In fact, in Sony’s annual Demixing Challenge, though ByteDance won the highest SDR score in one of the source separation challenges, they ranked third when evaluated based on perceptual metrics. In a research paper released by the organizers, they reached a similar conclusion that there is very little correlation between the best metrics and perceptual quality. This tracks with what we’ve seen at AudioShake–we’ve won the overall Sony Demixing Challenge twice, but have repeatedly seen that 

our highest scores didn’t match to what we considered to be our best output. 

At AudioShake, while we respect and utilize SDR scores to track our performance, we know they are not the full picture. What matters most to our customers—whether they are musicians, content creators, or broadcasters—is how the separated audio performs in their specific environments. 

Perceptual Metrics: A More Holistic Approach

To address this gap, we’ve supplemented traditional metrics like SDR scores with perceptual metrics. These focus on the listener’s experience—how natural, clear, and usable the audio is in different real-world scenarios. Whether our customers are using our technology for music production or for clearer dialogue in films, their priority is what sounds best in the context of their work.
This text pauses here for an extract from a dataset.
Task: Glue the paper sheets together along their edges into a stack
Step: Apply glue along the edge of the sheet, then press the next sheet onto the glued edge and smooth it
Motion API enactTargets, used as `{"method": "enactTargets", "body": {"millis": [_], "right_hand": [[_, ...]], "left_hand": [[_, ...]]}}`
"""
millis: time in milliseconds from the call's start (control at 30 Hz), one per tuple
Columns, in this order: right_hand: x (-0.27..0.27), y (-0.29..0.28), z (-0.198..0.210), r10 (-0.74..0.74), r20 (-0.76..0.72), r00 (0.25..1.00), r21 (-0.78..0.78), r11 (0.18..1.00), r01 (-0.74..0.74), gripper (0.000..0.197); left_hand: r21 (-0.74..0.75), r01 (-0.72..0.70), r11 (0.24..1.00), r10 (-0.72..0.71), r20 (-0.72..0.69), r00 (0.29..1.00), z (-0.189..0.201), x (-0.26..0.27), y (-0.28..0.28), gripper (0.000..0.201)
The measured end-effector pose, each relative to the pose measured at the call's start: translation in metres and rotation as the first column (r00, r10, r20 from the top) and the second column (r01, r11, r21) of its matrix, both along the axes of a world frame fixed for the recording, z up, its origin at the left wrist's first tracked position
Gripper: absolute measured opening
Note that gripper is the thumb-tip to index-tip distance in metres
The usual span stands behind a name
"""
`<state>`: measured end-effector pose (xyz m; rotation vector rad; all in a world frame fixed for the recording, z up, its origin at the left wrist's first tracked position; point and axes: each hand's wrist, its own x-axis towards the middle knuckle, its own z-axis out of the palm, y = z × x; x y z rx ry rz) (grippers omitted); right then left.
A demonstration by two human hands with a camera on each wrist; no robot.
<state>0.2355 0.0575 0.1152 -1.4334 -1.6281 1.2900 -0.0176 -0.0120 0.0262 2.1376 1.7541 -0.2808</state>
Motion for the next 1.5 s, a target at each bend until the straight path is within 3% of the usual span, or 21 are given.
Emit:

For us, the goal is no longer to top the SDR charts. Our objective is to deliver audio separation models that truly serve the needs of the user. Sometimes that means choosing a model that doesn’t have the highest SDR score, but performs better based on perceptual tests. After all, our customers are humans, and they know what works well in their environments.

The Balance Between Technical Accuracy and Real-World Use

In the end, it’s about finding the right balance. SDR scores provide valuable technical benchmarks, and we’ll continue to use them alongside other measures. But for us, the real measure of success lies in how well our models perform in the hands of our customers, and how they enhance real-world experiences across music, entertainment, and beyond.

This shift towards perceptual metrics represents an important evolution in the field of audio separation, and it’s something that we at AudioShake are committed to as we develop new models and improve our existing technology.